Exercise description: Could you output the listing that follows exactly, without its images?

Entries supplied:
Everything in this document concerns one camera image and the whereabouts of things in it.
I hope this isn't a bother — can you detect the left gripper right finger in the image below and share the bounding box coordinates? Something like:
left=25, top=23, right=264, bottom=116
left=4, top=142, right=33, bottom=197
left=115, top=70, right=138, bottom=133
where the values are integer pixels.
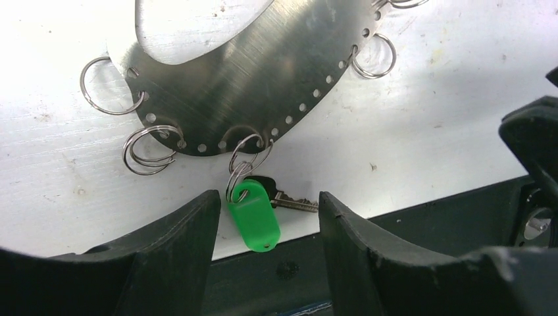
left=318, top=192, right=557, bottom=315

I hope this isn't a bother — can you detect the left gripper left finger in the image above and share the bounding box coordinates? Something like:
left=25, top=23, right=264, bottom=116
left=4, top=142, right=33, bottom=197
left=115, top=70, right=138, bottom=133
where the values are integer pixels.
left=1, top=190, right=221, bottom=315

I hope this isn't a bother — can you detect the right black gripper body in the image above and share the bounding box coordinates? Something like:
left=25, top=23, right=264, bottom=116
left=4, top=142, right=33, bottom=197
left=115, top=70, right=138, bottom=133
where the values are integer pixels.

Written answer:
Everything in this document concerns one camera image and the whereabouts of things in it.
I hope this isn't a bother — can you detect the left gripper right finger in the image below and share the bounding box coordinates? Something like:
left=25, top=23, right=264, bottom=116
left=4, top=142, right=33, bottom=197
left=115, top=70, right=138, bottom=133
where the values are integer pixels.
left=318, top=192, right=557, bottom=315

I hope this isn't a bother — can you detect the left gripper left finger in the image above and share the bounding box coordinates? Something like:
left=25, top=23, right=264, bottom=116
left=4, top=142, right=33, bottom=197
left=115, top=70, right=138, bottom=133
where the values are integer pixels.
left=1, top=190, right=221, bottom=315

I hope this isn't a bother — can you detect the right black gripper body in the image above and share the bounding box coordinates? Something like:
left=25, top=23, right=264, bottom=116
left=4, top=142, right=33, bottom=197
left=115, top=70, right=138, bottom=133
where the values are integer pixels.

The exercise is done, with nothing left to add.